**Prompt:**
Where the records below reach the line containing "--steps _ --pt", start transcribing, and end with the line containing "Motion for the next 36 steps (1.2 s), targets", exactly and with nothing else added.

Items from a dataset:
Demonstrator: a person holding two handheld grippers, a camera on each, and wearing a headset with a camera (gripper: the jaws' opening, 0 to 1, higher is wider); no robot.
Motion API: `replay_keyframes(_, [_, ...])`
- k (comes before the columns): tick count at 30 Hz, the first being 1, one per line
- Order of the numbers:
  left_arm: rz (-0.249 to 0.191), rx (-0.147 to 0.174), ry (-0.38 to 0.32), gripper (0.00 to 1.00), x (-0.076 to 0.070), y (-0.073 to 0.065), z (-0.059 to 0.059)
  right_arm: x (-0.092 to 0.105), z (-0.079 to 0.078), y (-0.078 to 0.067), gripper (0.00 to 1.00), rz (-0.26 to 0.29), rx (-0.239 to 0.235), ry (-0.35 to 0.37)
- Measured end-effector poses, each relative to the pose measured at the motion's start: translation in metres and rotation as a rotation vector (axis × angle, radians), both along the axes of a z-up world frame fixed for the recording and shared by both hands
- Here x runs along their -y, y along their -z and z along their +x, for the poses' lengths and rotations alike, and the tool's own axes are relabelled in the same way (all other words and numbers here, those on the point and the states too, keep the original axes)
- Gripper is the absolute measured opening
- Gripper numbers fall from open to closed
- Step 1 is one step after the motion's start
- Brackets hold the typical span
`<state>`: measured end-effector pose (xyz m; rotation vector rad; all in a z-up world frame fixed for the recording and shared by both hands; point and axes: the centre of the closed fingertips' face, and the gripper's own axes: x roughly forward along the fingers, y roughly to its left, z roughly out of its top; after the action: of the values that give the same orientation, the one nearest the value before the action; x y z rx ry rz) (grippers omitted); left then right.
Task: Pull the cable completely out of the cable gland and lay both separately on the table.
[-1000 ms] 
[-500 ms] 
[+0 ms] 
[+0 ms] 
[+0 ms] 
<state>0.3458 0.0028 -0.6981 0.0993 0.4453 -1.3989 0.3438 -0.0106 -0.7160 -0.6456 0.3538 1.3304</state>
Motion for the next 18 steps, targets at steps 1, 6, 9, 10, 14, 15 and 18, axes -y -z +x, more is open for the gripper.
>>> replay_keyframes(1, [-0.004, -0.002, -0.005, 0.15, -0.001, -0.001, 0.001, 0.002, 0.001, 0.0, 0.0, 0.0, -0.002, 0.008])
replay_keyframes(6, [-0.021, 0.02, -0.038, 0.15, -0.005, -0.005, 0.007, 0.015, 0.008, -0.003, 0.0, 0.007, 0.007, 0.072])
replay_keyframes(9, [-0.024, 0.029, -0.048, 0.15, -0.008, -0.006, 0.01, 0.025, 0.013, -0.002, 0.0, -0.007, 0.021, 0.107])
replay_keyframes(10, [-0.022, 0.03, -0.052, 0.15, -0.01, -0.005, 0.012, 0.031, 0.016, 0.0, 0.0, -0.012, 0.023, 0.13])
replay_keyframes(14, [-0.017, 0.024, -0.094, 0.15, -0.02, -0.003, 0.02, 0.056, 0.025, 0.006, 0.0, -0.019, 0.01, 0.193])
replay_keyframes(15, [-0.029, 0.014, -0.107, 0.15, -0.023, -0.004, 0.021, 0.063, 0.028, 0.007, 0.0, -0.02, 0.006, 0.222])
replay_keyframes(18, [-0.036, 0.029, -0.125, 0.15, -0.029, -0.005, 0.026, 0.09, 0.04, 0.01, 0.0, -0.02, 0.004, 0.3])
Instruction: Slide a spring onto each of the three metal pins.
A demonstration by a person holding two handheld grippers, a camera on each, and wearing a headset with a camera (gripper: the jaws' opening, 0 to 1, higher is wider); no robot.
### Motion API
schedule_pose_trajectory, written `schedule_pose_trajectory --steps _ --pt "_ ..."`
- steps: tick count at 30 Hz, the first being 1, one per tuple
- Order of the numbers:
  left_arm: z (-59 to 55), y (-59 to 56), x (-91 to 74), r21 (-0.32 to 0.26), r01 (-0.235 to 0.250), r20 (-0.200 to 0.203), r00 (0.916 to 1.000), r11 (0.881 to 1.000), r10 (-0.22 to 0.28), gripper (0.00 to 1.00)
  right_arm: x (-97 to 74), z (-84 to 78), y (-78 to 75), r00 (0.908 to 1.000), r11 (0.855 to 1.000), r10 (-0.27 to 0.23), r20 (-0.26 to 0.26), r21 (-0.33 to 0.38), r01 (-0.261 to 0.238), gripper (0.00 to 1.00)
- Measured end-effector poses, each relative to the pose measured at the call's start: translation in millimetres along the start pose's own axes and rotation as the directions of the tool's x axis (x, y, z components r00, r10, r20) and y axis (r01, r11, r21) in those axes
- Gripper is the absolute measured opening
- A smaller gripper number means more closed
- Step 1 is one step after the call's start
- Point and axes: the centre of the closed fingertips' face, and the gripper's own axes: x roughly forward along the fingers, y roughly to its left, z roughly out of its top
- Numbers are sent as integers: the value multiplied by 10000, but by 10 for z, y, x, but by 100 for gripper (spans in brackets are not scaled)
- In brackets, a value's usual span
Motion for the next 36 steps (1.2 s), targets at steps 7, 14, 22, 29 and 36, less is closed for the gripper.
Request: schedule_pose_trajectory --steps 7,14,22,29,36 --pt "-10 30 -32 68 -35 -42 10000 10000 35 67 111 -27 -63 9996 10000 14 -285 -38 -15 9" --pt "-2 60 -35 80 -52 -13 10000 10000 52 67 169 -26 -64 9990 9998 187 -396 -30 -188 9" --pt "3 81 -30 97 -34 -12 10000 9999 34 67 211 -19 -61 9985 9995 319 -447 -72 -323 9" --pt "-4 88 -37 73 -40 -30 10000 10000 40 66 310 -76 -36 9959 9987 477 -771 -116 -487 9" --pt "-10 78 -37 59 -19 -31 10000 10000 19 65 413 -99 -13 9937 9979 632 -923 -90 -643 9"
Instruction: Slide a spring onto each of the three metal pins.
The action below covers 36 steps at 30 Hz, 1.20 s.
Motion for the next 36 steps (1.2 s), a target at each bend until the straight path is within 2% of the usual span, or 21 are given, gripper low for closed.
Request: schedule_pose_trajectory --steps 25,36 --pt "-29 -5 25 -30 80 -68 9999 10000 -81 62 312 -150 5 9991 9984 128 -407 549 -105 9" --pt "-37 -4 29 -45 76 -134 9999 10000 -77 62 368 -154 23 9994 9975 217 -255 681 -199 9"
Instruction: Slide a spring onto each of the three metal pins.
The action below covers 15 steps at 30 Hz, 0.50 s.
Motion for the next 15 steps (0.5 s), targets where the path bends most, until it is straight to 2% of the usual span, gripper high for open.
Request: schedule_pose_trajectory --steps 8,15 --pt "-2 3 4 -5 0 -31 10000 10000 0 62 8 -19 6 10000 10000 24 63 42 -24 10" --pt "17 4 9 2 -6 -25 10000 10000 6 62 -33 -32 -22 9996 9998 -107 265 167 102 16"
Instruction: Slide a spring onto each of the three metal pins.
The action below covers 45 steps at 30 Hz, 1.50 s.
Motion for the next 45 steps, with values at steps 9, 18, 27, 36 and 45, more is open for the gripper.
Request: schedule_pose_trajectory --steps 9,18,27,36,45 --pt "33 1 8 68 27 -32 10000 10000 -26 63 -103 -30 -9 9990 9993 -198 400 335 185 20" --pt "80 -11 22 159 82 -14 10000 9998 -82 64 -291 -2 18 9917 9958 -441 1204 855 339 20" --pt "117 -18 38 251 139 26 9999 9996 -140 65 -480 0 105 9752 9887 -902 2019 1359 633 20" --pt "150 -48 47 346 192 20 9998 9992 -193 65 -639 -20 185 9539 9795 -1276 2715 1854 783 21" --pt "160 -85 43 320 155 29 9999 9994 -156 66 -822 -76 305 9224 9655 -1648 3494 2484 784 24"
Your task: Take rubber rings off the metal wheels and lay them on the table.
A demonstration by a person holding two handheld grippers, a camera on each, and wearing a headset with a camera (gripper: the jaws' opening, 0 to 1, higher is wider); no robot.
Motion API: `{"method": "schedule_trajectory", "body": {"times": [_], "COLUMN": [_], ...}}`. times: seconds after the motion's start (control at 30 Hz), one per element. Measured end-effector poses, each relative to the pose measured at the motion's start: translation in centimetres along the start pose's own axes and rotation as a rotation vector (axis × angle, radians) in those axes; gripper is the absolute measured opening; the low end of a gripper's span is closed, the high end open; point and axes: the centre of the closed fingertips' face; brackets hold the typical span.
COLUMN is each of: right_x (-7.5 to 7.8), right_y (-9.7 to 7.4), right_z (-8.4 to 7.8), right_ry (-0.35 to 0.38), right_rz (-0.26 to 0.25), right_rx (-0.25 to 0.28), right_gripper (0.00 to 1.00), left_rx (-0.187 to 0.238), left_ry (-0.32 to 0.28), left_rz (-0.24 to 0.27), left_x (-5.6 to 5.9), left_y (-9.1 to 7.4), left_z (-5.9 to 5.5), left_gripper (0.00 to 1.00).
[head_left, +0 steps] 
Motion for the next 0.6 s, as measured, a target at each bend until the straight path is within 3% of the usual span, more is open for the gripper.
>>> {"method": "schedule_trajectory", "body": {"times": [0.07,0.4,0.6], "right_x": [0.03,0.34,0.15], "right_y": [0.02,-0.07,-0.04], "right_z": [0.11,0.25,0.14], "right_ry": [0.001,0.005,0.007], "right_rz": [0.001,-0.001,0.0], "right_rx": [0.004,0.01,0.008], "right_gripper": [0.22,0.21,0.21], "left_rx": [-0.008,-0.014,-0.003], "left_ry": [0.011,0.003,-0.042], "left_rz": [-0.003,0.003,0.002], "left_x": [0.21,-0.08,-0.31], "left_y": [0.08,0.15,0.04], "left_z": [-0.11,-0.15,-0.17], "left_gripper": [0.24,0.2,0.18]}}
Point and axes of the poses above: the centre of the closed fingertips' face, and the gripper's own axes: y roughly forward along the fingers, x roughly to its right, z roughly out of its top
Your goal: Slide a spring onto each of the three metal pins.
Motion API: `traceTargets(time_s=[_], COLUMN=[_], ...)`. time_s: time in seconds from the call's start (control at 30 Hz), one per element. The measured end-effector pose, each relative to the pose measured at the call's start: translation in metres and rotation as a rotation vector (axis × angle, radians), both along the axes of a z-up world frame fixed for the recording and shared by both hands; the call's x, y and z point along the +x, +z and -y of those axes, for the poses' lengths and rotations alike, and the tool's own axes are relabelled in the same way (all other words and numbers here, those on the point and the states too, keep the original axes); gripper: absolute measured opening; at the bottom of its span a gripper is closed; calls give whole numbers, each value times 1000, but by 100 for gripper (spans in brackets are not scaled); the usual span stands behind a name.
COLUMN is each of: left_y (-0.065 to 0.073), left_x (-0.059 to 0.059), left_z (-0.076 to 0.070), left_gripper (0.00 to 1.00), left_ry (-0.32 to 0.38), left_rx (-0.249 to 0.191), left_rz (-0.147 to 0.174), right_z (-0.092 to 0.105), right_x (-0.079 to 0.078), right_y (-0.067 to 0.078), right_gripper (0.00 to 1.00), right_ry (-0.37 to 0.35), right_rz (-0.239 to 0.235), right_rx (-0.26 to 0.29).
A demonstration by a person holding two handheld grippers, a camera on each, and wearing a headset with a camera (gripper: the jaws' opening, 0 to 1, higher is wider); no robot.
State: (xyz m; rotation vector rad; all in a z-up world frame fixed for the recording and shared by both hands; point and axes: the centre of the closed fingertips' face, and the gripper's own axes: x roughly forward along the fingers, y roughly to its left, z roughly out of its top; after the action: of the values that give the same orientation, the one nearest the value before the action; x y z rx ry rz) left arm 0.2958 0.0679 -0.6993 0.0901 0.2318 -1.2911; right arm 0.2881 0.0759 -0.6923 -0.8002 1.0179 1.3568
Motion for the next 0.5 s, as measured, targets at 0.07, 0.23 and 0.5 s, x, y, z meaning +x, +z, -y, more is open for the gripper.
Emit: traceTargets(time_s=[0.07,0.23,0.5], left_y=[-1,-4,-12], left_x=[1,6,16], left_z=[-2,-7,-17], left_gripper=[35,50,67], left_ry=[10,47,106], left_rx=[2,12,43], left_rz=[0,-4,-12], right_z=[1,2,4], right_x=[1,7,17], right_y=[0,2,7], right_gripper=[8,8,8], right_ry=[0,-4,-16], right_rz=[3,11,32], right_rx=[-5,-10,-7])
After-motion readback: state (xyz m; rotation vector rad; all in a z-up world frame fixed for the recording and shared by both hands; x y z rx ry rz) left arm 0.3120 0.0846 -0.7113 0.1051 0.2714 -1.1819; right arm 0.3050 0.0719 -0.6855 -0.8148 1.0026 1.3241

**Expected output:**
schedule_pose_trajectory, written `schedule_pose_trajectory --steps _ --pt "_ ..."`
- steps: tick count at 30 Hz, the first being 1, one per tuple
- Order of the numbers:
  left_arm: z (-59 to 55), y (-59 to 56), x (-91 to 74), r21 (-0.32 to 0.26), r01 (-0.235 to 0.250), r20 (-0.200 to 0.203), r00 (0.916 to 1.000), r11 (0.881 to 1.000), r10 (-0.22 to 0.28), gripper (0.00 to 1.00)
  right_arm: x (-97 to 74), z (-84 to 78), y (-78 to 75), r00 (0.908 to 1.000), r11 (0.855 to 1.000), r10 (-0.27 to 0.23), r20 (-0.26 to 0.26), r21 (-0.33 to 0.38), r01 (-0.261 to 0.238), gripper (0.00 to 1.00)
- Measured end-effector poses, each relative to the pose measured at the call's start: translation in millimetres along the start pose's own axes and rotation as the directions of the tool's x axis (x, y, z components r00, r10, r20) and y axis (r01, r11, r21) in those axes
- Gripper is the absolute measured opening
- A smaller gripper number means more closed
- Step 1 is one step after the call's start
- Point and axes: the centre of the closed fingertips' face, and the gripper's own axes: x roughly forward along the fingers, y roughly to its left, z roughly out of its top
- Numbers are sent as integers: the value multiplied by 10000, but by 10 for z, y, x, but by 100 for gripper (spans in brackets are not scaled)
- In brackets, a value's usual span
Motion for the next 36 steps (1.2 s), targets at steps 7, 14, 22, 29 and 36, less is closed for the gripper.

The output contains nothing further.